WHAT IS REQUIRED =
Report each line of the entries below that includes "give".

TASK INPUT =
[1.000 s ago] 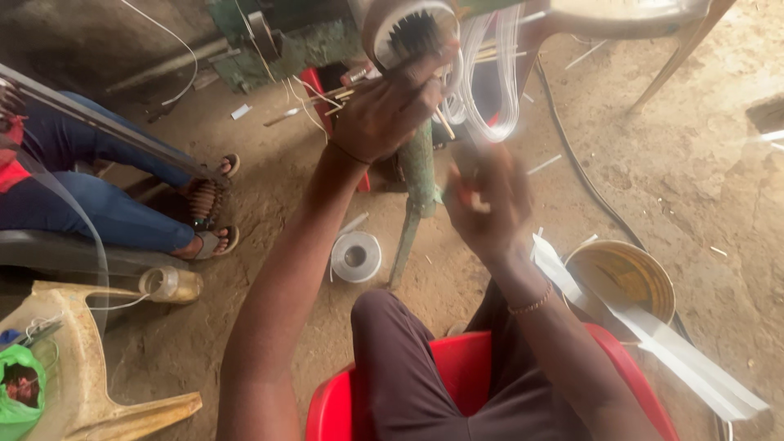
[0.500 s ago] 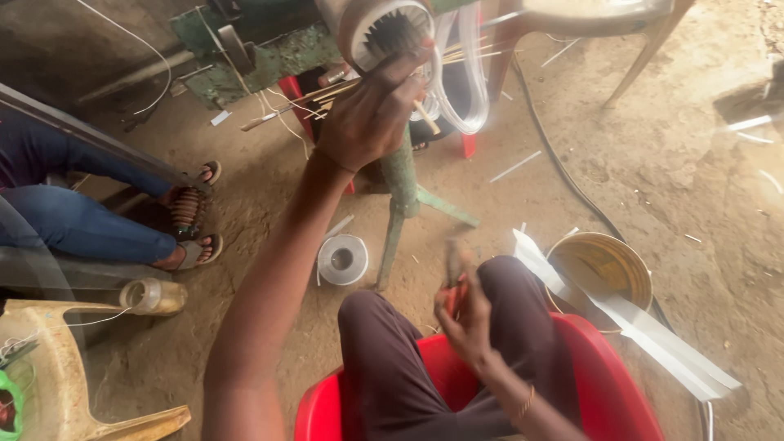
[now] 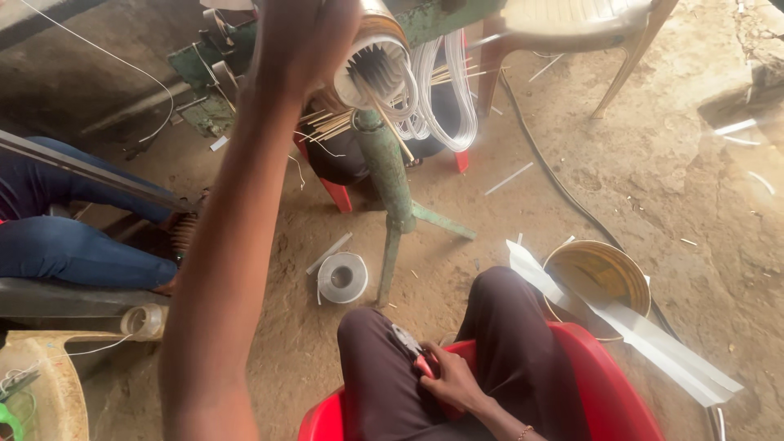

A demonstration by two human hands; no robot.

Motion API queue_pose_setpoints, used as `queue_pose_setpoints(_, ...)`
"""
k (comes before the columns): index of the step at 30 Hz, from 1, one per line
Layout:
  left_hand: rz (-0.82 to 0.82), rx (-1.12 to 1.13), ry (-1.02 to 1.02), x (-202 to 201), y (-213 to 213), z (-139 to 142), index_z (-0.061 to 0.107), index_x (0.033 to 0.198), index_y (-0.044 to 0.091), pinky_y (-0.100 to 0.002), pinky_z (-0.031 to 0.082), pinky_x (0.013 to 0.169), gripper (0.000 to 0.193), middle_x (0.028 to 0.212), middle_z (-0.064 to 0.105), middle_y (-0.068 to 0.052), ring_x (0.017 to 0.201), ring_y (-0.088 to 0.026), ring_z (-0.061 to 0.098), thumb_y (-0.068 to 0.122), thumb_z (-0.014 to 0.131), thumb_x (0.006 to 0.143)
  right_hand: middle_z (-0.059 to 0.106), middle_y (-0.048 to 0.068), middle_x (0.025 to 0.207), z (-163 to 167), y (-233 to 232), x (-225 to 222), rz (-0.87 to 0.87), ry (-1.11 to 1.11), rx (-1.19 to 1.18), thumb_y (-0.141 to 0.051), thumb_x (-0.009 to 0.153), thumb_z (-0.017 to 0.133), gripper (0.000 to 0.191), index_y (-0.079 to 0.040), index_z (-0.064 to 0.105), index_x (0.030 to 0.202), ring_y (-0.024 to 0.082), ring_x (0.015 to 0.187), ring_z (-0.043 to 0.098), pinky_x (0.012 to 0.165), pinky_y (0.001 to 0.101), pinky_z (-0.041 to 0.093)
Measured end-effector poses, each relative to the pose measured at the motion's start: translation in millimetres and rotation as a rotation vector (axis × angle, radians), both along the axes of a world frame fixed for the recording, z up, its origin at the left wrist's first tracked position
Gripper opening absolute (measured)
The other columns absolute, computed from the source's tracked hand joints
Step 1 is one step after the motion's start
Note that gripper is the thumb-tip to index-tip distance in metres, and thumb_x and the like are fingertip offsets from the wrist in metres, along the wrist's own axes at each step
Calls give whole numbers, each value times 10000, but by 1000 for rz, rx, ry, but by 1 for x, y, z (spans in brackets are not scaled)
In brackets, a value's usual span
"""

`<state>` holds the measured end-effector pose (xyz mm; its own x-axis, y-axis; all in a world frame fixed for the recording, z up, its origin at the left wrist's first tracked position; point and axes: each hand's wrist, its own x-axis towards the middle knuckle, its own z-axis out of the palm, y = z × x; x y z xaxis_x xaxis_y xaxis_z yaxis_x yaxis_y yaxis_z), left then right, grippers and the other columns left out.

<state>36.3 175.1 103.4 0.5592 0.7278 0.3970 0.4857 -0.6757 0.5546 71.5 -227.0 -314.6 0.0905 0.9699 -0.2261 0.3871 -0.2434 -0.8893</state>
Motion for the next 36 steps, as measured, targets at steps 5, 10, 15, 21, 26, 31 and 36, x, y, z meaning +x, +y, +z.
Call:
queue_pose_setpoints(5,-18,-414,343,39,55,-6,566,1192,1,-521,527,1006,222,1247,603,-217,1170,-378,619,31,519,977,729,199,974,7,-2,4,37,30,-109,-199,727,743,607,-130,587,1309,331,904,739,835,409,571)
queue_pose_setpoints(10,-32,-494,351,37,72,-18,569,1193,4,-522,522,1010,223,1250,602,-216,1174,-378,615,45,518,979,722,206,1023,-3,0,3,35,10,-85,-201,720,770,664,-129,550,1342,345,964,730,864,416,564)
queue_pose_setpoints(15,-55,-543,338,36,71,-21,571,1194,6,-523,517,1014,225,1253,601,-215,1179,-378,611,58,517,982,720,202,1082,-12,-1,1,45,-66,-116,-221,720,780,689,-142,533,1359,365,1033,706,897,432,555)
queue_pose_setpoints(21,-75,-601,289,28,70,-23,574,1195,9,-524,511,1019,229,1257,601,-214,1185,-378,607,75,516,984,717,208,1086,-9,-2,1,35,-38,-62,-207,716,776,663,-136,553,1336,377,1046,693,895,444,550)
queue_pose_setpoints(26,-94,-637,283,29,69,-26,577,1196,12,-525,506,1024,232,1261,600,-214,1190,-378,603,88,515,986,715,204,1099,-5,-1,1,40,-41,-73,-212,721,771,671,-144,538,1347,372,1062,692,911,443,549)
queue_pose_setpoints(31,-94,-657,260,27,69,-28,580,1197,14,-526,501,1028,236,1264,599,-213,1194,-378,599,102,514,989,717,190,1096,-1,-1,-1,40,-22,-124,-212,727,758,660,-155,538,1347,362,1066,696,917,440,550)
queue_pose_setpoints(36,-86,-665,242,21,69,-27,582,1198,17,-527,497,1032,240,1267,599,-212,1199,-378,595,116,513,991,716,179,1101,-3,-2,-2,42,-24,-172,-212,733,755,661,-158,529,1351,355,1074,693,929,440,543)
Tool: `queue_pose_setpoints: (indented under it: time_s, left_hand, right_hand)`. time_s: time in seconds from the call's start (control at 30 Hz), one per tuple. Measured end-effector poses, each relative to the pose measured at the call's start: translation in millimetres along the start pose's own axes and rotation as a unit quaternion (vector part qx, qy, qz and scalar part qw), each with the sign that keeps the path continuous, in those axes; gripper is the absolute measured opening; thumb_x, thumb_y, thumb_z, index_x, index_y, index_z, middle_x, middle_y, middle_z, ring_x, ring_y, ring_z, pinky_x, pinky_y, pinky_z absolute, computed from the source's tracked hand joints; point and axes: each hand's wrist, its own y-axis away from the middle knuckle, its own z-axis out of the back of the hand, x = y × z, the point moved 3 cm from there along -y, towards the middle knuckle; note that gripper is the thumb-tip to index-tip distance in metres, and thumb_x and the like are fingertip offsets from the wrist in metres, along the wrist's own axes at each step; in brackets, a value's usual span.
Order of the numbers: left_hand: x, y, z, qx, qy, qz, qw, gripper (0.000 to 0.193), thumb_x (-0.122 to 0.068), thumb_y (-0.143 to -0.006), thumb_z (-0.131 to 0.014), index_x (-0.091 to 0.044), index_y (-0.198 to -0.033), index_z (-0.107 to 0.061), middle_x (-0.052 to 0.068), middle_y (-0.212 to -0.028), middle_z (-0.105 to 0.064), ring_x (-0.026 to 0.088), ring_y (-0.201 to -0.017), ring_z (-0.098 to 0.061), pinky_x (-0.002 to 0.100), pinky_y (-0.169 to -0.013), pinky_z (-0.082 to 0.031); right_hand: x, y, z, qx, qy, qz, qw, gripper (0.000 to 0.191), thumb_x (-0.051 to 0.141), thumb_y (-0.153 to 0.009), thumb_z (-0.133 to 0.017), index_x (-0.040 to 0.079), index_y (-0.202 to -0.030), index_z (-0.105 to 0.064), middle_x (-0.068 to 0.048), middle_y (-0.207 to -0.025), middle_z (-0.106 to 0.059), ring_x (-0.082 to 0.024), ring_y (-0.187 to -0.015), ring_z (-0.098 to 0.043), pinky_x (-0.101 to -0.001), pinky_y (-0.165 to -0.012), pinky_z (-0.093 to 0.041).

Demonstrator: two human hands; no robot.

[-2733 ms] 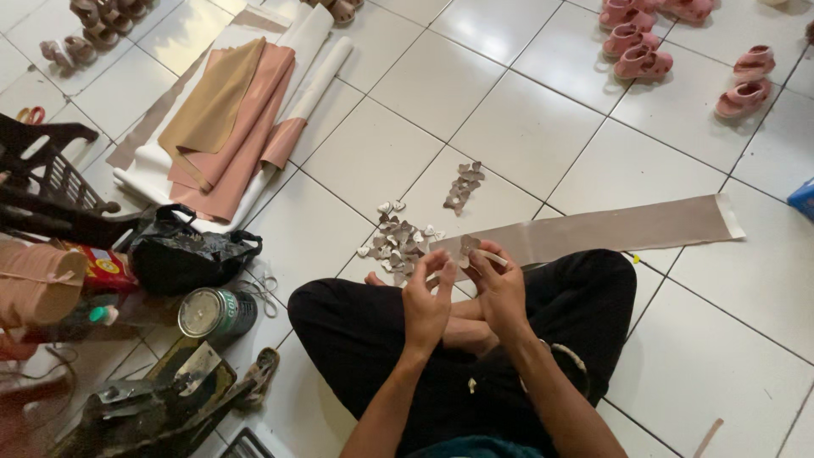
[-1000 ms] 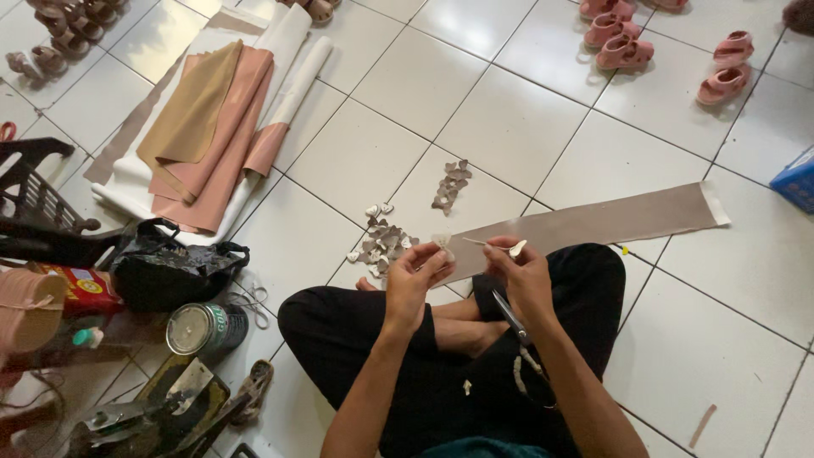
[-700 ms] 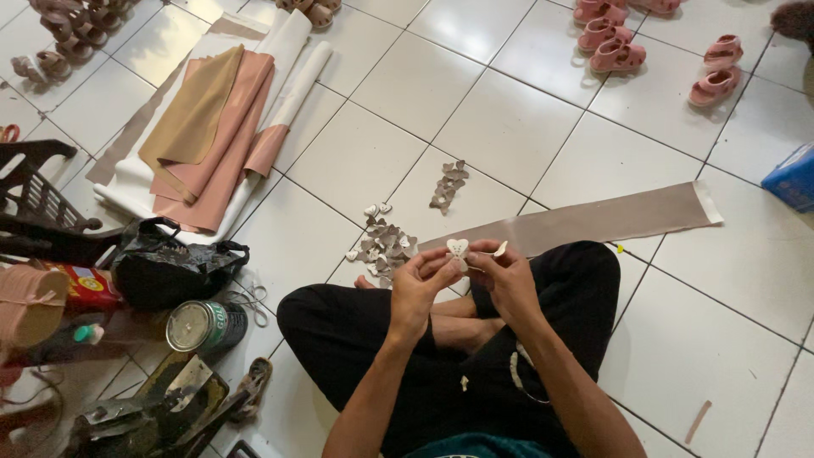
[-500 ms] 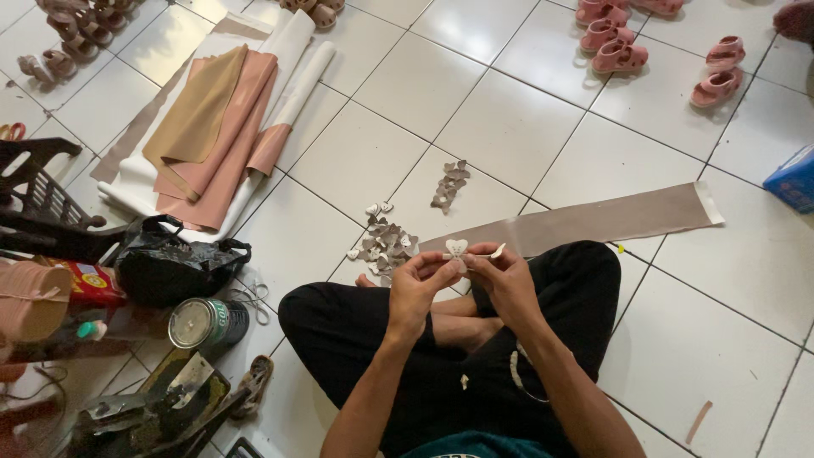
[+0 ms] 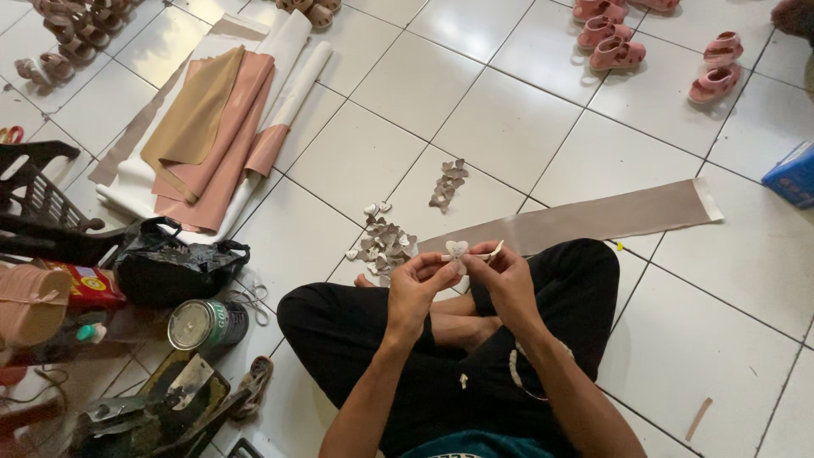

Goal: The person sits on the workshop floor and cuts a long strip of soft material with scissors, then picks up small pre-cut pieces one at a time and folds and pinches them by hand, setting finished pieces on the floor with the others. At one point they briefly open a door before resuming cutting.

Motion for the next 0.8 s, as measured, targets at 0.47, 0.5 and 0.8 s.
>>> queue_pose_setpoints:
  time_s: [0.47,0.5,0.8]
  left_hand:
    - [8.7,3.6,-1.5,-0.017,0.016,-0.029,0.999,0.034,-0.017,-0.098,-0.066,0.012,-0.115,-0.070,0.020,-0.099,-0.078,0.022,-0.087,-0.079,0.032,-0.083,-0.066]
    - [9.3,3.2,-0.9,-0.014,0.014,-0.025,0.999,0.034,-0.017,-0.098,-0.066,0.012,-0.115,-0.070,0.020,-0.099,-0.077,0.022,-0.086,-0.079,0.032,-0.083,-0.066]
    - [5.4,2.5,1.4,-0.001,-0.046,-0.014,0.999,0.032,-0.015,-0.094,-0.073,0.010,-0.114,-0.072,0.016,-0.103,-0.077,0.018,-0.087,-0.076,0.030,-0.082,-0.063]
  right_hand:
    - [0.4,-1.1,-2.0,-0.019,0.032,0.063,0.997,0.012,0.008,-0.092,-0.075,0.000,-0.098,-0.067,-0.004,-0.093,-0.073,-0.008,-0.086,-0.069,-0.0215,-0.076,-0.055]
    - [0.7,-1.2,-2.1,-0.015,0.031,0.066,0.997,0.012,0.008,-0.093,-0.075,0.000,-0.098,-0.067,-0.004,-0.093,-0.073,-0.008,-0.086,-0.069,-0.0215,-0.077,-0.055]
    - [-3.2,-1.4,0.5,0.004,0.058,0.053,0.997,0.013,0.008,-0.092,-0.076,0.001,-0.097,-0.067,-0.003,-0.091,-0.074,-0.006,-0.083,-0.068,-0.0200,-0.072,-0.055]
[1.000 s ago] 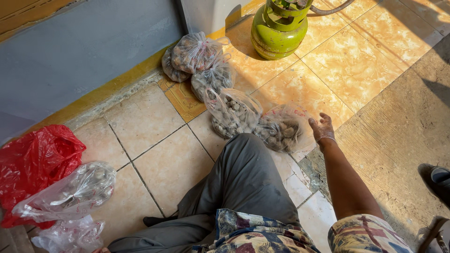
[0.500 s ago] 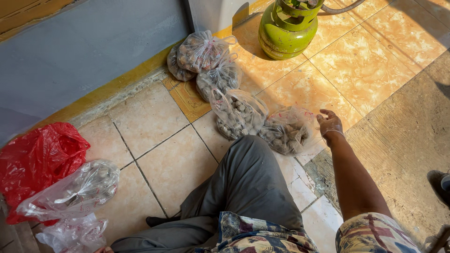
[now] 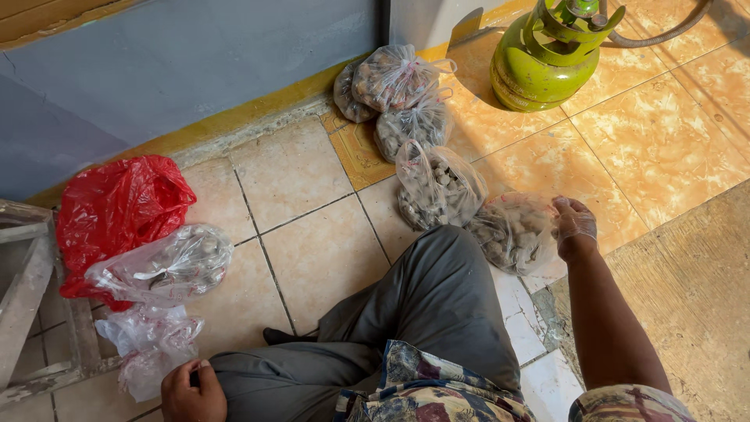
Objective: The person sits on the floor and repeatedly opens plastic bags containing small round food items, redistributes the contents between bags, and ties them closed. The person handles multiple bags one at a time, moving them around the workspace.
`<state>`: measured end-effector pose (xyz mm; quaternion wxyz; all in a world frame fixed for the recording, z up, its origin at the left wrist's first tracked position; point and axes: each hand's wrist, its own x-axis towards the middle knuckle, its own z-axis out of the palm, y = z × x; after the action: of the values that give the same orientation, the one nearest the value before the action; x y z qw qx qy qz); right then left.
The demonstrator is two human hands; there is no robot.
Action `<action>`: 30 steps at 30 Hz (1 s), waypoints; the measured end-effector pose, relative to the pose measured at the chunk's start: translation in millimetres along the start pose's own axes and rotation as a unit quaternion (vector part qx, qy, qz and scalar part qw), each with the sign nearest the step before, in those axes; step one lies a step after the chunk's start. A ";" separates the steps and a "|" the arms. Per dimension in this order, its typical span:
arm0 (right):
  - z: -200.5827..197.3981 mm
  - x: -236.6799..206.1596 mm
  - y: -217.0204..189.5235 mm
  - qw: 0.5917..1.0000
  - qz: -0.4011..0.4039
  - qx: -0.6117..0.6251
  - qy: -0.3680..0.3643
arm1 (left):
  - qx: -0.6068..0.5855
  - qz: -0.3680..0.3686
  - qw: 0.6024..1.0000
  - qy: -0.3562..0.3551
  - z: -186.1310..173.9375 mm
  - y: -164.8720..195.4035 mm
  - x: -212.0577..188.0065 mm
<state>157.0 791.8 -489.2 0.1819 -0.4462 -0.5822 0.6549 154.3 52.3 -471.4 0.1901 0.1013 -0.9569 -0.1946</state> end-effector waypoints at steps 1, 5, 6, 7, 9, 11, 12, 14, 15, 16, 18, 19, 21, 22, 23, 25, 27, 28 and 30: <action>-2.6 -5.5 1.1 0.998 0.008 0.054 -0.011 | 0.008 -0.019 1.000 -0.014 -0.9 0.5 -0.7; -16.3 -28.2 -13.5 0.995 0.017 0.098 -0.022 | 0.020 -0.041 0.998 -0.041 -9.4 4.3 0.0; -21.9 -31.2 -25.4 0.997 0.018 0.081 0.000 | 0.018 -0.033 0.999 -0.039 -11.7 5.1 2.1; -23.3 -35.3 -35.4 0.998 0.019 0.064 0.021 | 0.005 -0.041 0.998 -0.053 -13.6 5.5 4.6; -26.1 -44.9 -58.9 0.999 -0.012 0.027 0.025 | -0.016 -0.066 0.995 -0.072 -19.4 3.0 9.4; -25.8 -57.1 -84.1 0.996 -0.074 -0.049 -0.005 | -0.017 -0.050 0.997 -0.058 -24.2 -2.3 15.8; -18.6 -64.1 -92.2 0.981 -0.138 -0.137 -0.022 | -0.032 -0.056 0.997 -0.048 -27.3 -5.1 16.7; 11.6 -78.5 -98.9 0.964 -0.196 -0.159 -0.082 | -0.057 -0.064 0.995 -0.044 -33.9 -10.2 16.3; 31.9 -87.7 -99.6 0.967 -0.196 -0.117 -0.112 | -0.068 -0.052 0.996 -0.030 -35.6 -12.0 16.8; 49.0 -97.0 -103.3 0.967 -0.198 -0.074 -0.142 | -0.082 -0.037 0.996 -0.015 -35.0 -13.4 17.1; 86.2 -117.6 -113.1 0.959 -0.207 -0.033 -0.188 | -0.092 -0.056 0.994 -0.014 -37.0 -13.8 15.8; 107.5 -128.5 -117.0 0.954 -0.212 -0.009 -0.211 | -0.092 -0.061 0.994 -0.009 -37.9 -13.3 14.8; 149.5 -155.0 -123.2 0.941 -0.220 0.034 -0.256 | -0.095 -0.062 0.993 0.001 -39.4 -11.9 14.7; 147.1 -170.1 -138.8 0.933 -0.223 0.055 -0.277 | -0.086 -0.054 0.995 0.012 -41.0 -11.2 15.0; 145.5 -184.3 -151.4 0.925 -0.225 0.072 -0.298 | -0.077 -0.044 0.996 0.022 -41.9 -10.6 15.0; 149.3 -210.2 -169.7 0.908 -0.225 0.103 -0.338 | -0.064 -0.032 0.997 0.032 -45.1 -9.5 15.4; 163.7 -227.7 -176.1 0.891 -0.221 0.124 -0.375 | -0.056 -0.027 0.997 0.034 -48.2 -8.1 15.2; 171.4 -233.3 -176.9 0.882 -0.215 0.135 -0.398 | -0.052 -0.028 0.998 0.031 -49.4 -7.5 14.8; 188.8 -237.7 -174.8 0.870 -0.193 0.137 -0.431 | -0.043 -0.032 0.998 0.024 -51.8 -5.7 13.7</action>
<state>84.9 543.1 -253.3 0.0949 0.0315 -0.5815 0.8074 163.5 26.1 -425.2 0.2110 0.1280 -0.9392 -0.2387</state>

RESULT OF THE TASK =
Calls give whole numbers, each value times 10000, but by 1000 for rz, rx, ry, but by 1 for x, y, z (spans in brackets are not scaled)
`<state>`: measured end-effector pose (xyz mm; quaternion wxyz; all in a world frame fixed for the recording, z up, its origin at the left wrist's first tracked position; point and axes: each hand's wrist, its own x-axis towards the middle knuckle, its own z-axis out of the palm, y = z × x; after the action: of the values that give the same orientation, the one nearest the value before the action; x y z qw qx qy qz); right then left.

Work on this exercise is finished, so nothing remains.